# [TASK REQUIREMENTS]
Retype the data below verbatim; pictures do not belong in the copy.

-- Opening Marker --

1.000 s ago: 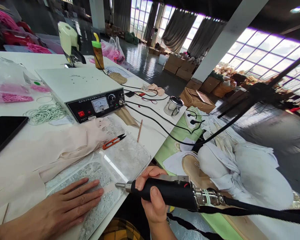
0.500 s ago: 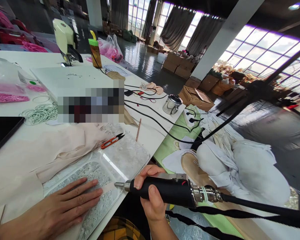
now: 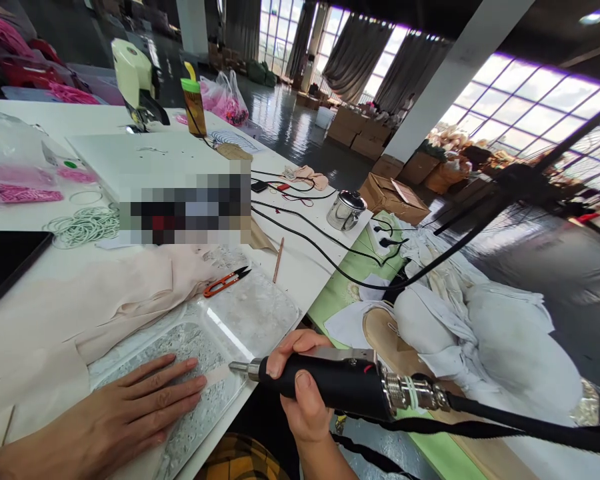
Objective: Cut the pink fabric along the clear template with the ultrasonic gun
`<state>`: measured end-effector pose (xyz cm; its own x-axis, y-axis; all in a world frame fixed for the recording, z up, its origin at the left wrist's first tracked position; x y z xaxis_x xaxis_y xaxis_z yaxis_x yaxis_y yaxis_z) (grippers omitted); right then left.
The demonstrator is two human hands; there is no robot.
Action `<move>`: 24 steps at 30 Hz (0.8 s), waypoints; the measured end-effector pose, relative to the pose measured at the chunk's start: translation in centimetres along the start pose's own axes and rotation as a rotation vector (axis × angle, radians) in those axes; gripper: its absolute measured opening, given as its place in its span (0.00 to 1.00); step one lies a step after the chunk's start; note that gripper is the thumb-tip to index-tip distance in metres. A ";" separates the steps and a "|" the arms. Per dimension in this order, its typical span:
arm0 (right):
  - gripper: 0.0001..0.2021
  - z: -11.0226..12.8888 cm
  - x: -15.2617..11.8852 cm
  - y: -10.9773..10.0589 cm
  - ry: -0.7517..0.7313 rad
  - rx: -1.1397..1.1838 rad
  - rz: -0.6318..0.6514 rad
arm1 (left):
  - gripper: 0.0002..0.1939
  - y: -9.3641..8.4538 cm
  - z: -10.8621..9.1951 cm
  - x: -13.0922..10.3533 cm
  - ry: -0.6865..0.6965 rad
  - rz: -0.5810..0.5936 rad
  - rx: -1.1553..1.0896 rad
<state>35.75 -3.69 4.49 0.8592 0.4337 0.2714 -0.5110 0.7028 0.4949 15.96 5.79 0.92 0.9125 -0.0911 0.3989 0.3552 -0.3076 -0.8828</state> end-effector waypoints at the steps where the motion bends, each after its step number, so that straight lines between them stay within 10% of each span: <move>1: 0.08 0.0 0.0 0.1 -0.006 -0.004 0.010 | 0.30 0.0 0.0 0.1 0.003 0.001 0.005; 24: 0.08 0.5 -0.3 1.7 -0.016 -0.031 0.154 | 0.29 0.4 -0.4 -0.2 0.057 0.036 0.120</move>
<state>34.59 -2.91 5.71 0.7708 0.5285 0.3556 -0.6370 0.6456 0.4212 15.80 5.34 0.57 0.9132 -0.1553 0.3767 0.3470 -0.1881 -0.9188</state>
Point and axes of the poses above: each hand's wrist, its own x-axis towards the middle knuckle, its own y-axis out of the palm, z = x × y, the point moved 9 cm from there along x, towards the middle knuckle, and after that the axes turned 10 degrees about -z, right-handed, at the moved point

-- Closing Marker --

# [SOLUTION FOR THIS EXERCISE]
1.000 s ago: 
0.500 s ago: 
now: 
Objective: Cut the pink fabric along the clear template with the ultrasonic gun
`<state>`: measured end-effector pose (xyz cm; its own x-axis, y-axis; all in a world frame fixed for the recording, z up, its origin at the left wrist's first tracked position; x y z xaxis_x xaxis_y xaxis_z yaxis_x yaxis_y yaxis_z) (grippers omitted); right then left.
The demonstrator is two human hands; there is no robot.
Action `<move>`: 24 steps at 30 Hz (0.8 s), waypoints; the measured end-effector pose, relative to the pose measured at the chunk's start: translation in centimetres along the start pose's own axes and rotation as a rotation vector (axis × angle, radians) in those axes; gripper: its absolute measured opening, given as its place in its span (0.00 to 1.00); step one lies a step after the chunk's start; note that gripper is the thumb-tip to index-tip distance in metres. A ";" separates the steps and a "|" the arms. Per dimension in this order, its typical span:
arm0 (right):
  - gripper: 0.0001..0.2021
  - z: -11.0226..12.8888 cm
  - x: -15.2617..11.8852 cm
  - y: -10.9773..10.0589 cm
  - ry: -0.7517..0.7313 rad
  - rx: -1.1397..1.1838 rad
  - rz: -0.6318..0.6514 rad
arm1 (left):
  - gripper: 0.0002..0.1939
  - y: -9.3641..8.4538 cm
  - z: -10.8621..9.1951 cm
  - x: -13.0922..10.3533 cm
  - ry: -0.6865..0.6965 rad
  - rz: -0.5810..0.5936 rad
  - rx: -1.1553..1.0896 rad
<state>35.75 -3.69 4.49 0.8592 0.4337 0.2714 -0.5110 0.7028 0.4949 15.96 5.79 0.92 0.9125 -0.0911 0.3989 0.3552 -0.3076 -0.8828</state> end-effector waypoints at the steps where the motion bends, each after its step number, so that straight lines between them stay within 10% of each span: <move>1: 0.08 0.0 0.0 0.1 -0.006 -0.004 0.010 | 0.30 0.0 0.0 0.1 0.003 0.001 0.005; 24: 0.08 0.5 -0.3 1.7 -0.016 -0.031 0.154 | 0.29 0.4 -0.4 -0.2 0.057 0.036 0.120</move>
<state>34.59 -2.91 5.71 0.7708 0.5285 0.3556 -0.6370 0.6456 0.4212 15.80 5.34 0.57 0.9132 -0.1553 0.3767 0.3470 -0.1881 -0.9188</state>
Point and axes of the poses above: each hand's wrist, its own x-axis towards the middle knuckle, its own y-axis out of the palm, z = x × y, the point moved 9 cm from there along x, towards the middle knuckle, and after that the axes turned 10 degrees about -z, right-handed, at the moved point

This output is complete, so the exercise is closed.